Personalized medicine, the application of genomic and molecular data to better target disease states, has been defined as a novel therapeutic concept for over a decade. At CHI’s “Molecular Medicine Tri Conference,” held recently in San Francisco, presenters demonstrated how the early promise of personalized medicine in cancer molecular diagnostics is now being realized.
Tumor model development has three specific challenges—genetic alterations, correct tissue context, and variation—all important in matching up drug response and genetic context. Current xenograft models have variation and alterations but are typically not well characterized. To address these shortcomings, AVEO Pharmaceuticals created a population-based tumor model system based on human-in-mouse tissue transgenic human tumors that feature naturally occurring tumor variation akin to that observed in human tumor populations. The consequence is that tumors vary from one to another, just like human tumors.
“Cell-line derived xenografts have not been good predictors of response in the clinic and, therefore, present big challenges for biomarker discovery,” said Min Wu, Ph.D., principal scientist. “There is a substantial need in oncology for preclinical models that better replicate human cancer. The field is watching closely to see how biomarkers discovered in these new models translate into humans.”
Noninvasive Disease Detection
According to Jack Leonard, president of technology commercialization at febit, the ability to assay all known miRNAs is key to finding valuable cancer biomarkers. “A readily apparent disadvantage for a single biomarker is low sensitivity. One of the best known biomarkers is prostate-specific antigen (PSA). When PSA is present at a typical threshold value of 4 ng/mL of blood, your sensitivity is only 20 percent—which is clearly not a good number because you are only detecting 20 percent of the cancers that are present.”
Historically, Dr. Leonard noted that research has moved forward with many people working on problems independently, typically with one laboratory working with a particular biomarker, while another lab might be working on the same biomarker with a different protocol.
“One problem is that biomarker discovery was not sufficiently standardized, and different laboratories were using different methods,” he explained. “We’ve created an automated approach applying a microfluidic polymerase extension assay (MPEA) for all known human miRNAs and controlling for all the nonbiological variables. We assay biomarkers and samples simultaneously, but hold the other things constant by using the same technology platform. This allows us to do large and well-controlled studies to identify the most informative miRNA signatures.”
Dr. Leonard said that febit’s noninvasive diagnostic assay was specifically designed for the integrated detection of a broad panel of diseases and is well suited for high sample throughput at low cost. “Our sensitivity and specificity for prostate cancer are greater than 95 percent.”
Dr. Leonard also explained the benefits of the Geniom RT Analyzer platform. “We have advantages over other miRNA-expression profiling techniques—the way we manufacture the biochips using light-directed oligonucleotide synthesis, we can turn around new designs quickly. Automation and flexibility are important features of Geniom technology, as this gives clinical researchers the reproducible performance they need to add new results to their growing database on their disease, and the ability to easily change content as more miRNAs are discovered.”
One of the other advantages of the platform is that samples can be collected with minimal discomfort—a blood draw is sufficient to isolate total RNA from the sample and hybridize miRNA onto the biochip. “We hope that this will eventually be used by doctors, but for right now it is more of a clinical research tool—it might be a number of years before this is used as a diagnostic platform.”
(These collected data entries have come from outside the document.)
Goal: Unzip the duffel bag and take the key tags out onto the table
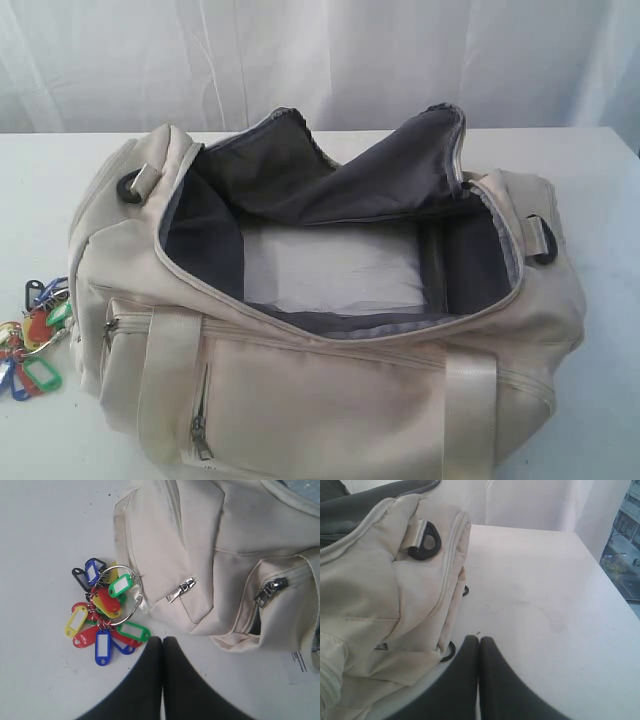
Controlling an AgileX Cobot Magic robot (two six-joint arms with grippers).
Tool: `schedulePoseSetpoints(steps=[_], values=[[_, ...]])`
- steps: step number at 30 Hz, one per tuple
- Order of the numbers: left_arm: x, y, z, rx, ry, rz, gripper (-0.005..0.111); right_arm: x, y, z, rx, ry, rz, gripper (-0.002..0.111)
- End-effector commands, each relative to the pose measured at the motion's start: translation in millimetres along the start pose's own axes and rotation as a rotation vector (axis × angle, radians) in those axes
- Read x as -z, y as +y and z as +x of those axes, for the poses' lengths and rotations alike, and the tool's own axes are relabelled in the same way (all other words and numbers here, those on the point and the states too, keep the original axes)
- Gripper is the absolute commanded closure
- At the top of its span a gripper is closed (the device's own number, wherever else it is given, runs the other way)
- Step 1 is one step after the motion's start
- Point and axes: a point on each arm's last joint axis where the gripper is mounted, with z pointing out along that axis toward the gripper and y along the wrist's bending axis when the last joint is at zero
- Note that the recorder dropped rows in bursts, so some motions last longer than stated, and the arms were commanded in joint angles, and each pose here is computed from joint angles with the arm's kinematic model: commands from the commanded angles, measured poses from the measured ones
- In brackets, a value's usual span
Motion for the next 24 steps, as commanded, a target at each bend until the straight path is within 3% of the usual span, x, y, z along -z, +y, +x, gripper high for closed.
schedulePoseSetpoints(steps=[1, 13, 18, 21, 24], values=[[0, -0.5, 2, 0.013, 0.004, 0.005, 0.107, 0, 0, -1, -0.014, -0.016, -0.004, 0.108], [3, -0.6, 3, 0.011, -0.004, 0.003, 0.107, 0, 0, -1, -0.014, -0.016, -0.004, 0.108], [9, -0.2, 36, 0.033, -0.277, -0.058, 0.107, 0, 0, -1, -0.014, -0.016, -0.004, 0.108], [-4, 3.7, 70, 0.141, -0.491, -0.169, 0.107, 0, 0, -1, -0.014, -0.016, -0.004, 0.108], [-24, 6.4, 99, 0.262, -0.565, -0.236, 0.107, 0, 0, -1, -0.014, -0.016, -0.004, 0.108]])
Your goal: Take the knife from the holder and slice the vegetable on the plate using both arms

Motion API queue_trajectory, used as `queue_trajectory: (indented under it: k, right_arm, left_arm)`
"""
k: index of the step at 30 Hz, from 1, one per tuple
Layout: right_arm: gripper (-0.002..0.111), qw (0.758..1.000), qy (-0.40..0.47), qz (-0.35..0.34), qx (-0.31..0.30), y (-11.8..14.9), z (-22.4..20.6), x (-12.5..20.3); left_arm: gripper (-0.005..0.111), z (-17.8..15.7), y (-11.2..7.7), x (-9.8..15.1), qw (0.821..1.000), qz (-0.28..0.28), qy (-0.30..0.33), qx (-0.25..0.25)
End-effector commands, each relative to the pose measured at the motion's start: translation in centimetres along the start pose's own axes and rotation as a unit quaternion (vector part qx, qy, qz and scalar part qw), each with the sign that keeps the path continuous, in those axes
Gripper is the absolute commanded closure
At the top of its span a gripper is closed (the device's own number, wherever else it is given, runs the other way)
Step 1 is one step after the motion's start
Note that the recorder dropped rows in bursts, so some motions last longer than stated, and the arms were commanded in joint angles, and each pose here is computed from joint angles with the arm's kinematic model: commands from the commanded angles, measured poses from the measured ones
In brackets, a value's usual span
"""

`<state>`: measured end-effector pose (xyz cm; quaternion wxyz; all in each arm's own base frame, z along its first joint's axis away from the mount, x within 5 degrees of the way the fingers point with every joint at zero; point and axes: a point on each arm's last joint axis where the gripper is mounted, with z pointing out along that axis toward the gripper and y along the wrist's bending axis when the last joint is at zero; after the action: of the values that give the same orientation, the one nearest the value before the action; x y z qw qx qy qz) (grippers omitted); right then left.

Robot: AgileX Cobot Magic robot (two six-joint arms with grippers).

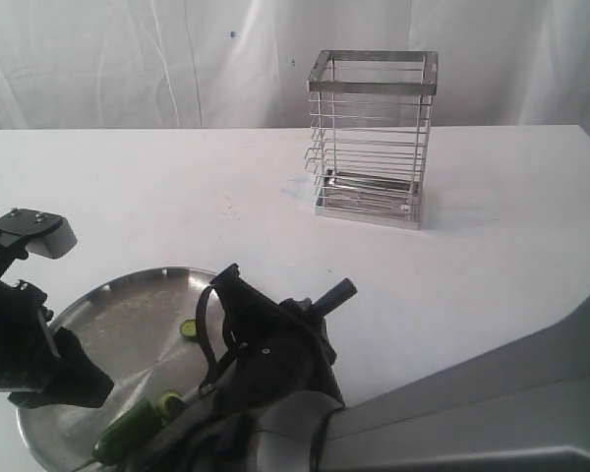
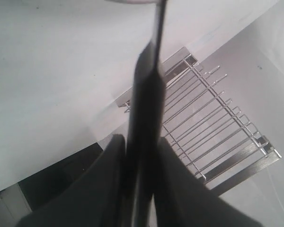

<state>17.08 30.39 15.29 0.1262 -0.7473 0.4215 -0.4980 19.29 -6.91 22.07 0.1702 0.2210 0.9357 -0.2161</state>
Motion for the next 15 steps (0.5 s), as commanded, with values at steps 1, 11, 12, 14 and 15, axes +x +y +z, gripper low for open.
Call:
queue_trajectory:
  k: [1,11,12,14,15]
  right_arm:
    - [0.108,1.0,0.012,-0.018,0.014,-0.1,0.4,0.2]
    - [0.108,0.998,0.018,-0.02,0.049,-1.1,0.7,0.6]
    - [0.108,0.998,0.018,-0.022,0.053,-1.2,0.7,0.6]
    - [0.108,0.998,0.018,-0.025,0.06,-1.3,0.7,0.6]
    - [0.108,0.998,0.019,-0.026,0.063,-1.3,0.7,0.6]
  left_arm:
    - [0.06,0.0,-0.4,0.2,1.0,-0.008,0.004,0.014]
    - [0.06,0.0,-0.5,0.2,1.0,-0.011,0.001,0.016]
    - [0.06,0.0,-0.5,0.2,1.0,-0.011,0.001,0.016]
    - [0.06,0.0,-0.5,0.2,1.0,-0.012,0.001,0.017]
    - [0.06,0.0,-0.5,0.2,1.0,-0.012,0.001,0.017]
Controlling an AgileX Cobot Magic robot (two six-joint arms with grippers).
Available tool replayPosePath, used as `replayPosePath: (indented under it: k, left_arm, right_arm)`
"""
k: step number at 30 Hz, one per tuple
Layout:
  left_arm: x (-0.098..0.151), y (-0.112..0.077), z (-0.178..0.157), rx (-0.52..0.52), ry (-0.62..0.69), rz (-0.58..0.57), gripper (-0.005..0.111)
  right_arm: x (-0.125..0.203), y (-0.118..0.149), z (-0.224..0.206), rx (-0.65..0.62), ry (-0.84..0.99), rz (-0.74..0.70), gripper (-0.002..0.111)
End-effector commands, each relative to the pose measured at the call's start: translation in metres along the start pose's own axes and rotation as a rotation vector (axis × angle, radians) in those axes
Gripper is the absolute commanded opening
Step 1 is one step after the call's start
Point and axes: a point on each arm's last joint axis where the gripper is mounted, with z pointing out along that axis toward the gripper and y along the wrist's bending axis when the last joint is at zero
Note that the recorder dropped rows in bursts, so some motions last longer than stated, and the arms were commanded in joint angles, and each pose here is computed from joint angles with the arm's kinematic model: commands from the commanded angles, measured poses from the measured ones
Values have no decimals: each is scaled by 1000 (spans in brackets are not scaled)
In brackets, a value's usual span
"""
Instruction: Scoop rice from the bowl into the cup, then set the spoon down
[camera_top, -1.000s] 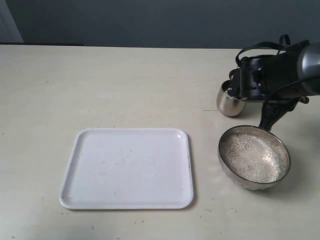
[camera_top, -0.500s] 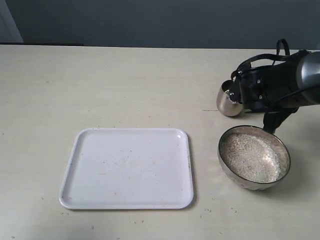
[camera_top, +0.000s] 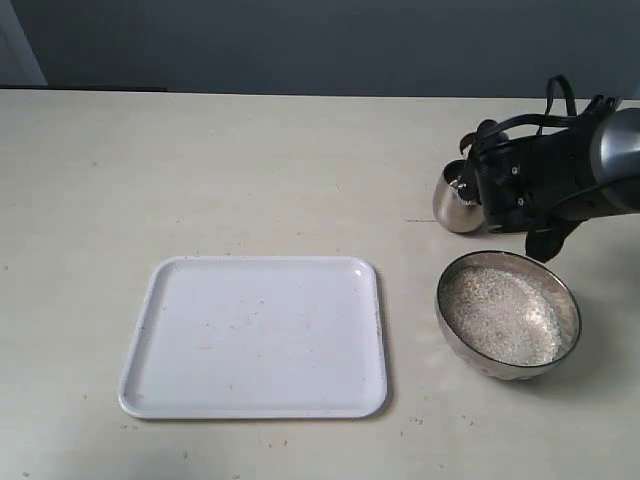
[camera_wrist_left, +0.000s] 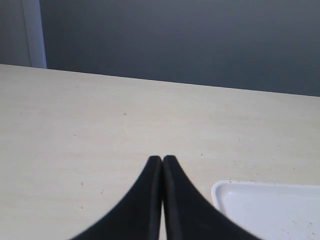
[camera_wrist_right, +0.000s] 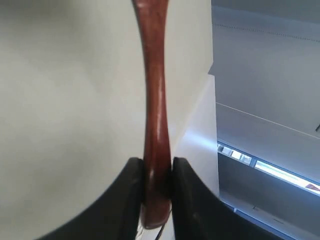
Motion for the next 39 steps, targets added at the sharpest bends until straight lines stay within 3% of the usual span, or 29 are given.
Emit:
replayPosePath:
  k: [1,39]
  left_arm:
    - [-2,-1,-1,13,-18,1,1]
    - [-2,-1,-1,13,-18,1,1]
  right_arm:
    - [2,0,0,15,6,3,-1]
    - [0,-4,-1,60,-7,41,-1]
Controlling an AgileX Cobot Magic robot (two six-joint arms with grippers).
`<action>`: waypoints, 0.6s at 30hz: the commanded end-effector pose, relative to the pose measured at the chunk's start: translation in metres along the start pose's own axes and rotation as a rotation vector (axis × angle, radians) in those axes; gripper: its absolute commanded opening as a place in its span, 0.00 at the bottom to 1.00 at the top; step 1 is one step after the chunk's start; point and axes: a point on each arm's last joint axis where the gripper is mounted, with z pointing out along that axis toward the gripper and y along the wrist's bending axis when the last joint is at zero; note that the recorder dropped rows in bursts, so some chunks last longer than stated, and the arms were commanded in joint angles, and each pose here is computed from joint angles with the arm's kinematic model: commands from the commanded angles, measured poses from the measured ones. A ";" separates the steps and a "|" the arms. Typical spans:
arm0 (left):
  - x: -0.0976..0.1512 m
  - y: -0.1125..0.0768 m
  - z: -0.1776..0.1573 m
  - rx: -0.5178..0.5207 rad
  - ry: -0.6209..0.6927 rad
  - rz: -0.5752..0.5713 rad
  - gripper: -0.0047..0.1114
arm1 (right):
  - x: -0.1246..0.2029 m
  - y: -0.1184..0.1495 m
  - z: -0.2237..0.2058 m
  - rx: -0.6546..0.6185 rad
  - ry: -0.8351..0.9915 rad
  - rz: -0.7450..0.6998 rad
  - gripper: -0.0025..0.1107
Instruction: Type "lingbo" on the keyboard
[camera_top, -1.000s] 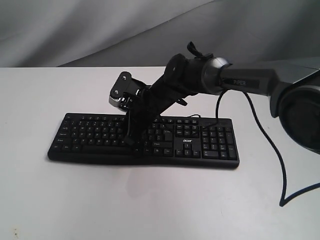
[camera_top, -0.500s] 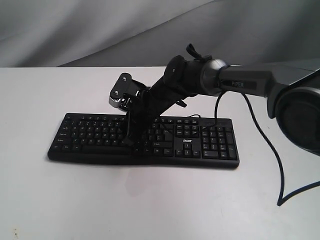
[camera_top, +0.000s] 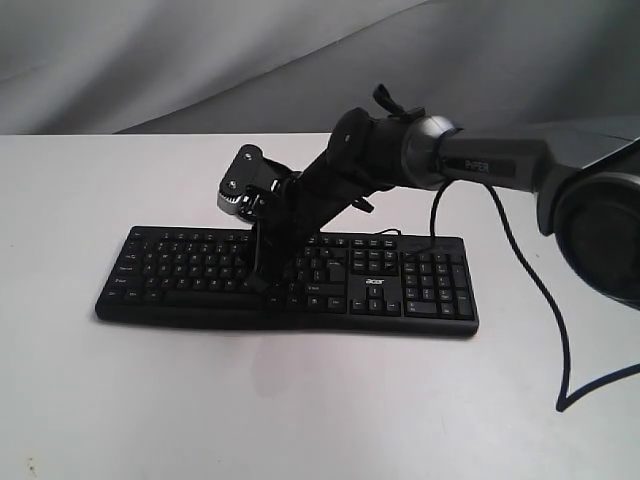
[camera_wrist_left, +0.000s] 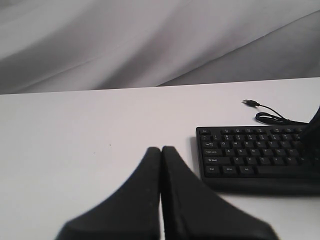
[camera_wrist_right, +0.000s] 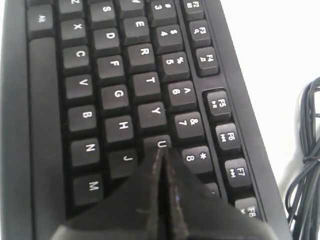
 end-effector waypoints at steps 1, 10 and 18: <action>0.001 0.000 0.000 0.001 -0.006 -0.006 0.04 | -0.018 0.012 -0.010 -0.023 -0.023 -0.031 0.02; 0.001 0.000 0.000 0.001 -0.006 -0.006 0.04 | -0.028 0.031 -0.003 -0.058 -0.013 -0.070 0.02; 0.001 0.000 0.000 0.001 -0.006 -0.006 0.04 | -0.021 0.032 0.007 -0.060 0.024 -0.072 0.02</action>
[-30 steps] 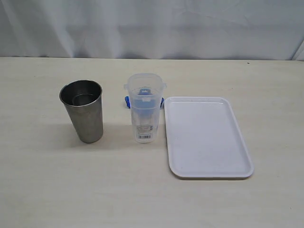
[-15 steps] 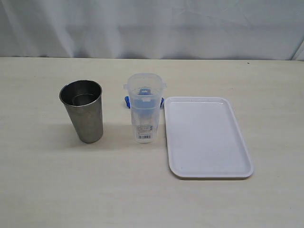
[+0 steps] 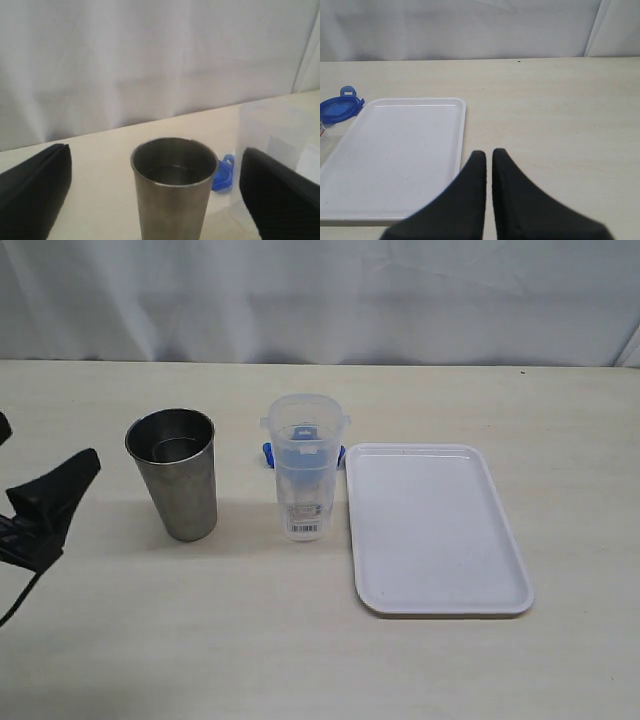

Jianfeng Xu, M.D., Dr.PH, professor at Wake Forest University School of Medicine, discussed three types of prostate cancer related to genetic variants that have been found from genome-wide association studies, including those associated with overall prostate cancer risk, aggressive prostate cancer risk, and higher baseline PSA levels.
“We are trying to find genetic markers associated with aggressive cancer,” Dr. Xu said. “The current inability to accurately distinguish risk for life-threatening, aggressive prostate cancer from the overwhelming majority of slow-growing cases creates a treatment dilemma.”
There has been great progress in this field in terms of identifying the SNPs associated with cancer risk, he noted. In the past three years, for instance, 30 SNPs have been identified. And those 30 are consistently validated in studies of European descents.
While researchers, including Dr. Xu’s team, have identified multiple genetic variants associated with the risk of developing prostate cancer in the first place, until now there have been no genetic factors associated with disease aggressiveness. Based on existing evidence that some men are genetically predisposed to developing aggressive prostate cancer, the researchers hypothesized that inherited genetic variants exist that could be used as markers to identify these men at an early, curable stage of disease.
The researchers identified a genetic variant (rs4054823) that was associated with a 25% higher risk of developing aggressive disease. “A single variant with a moderate effect such as this is unlikely to be sufficient on its own at predicting risk for aggressive prostate cancer,” explained Dr. Xu. “But its identification is significant because it indicates that variants predisposing men to aggressive disease exist in the genome. Knowing your risk to prostate cancer is important. But knowing whether you likely develop lethal cancer versus indolent cancer is more important.”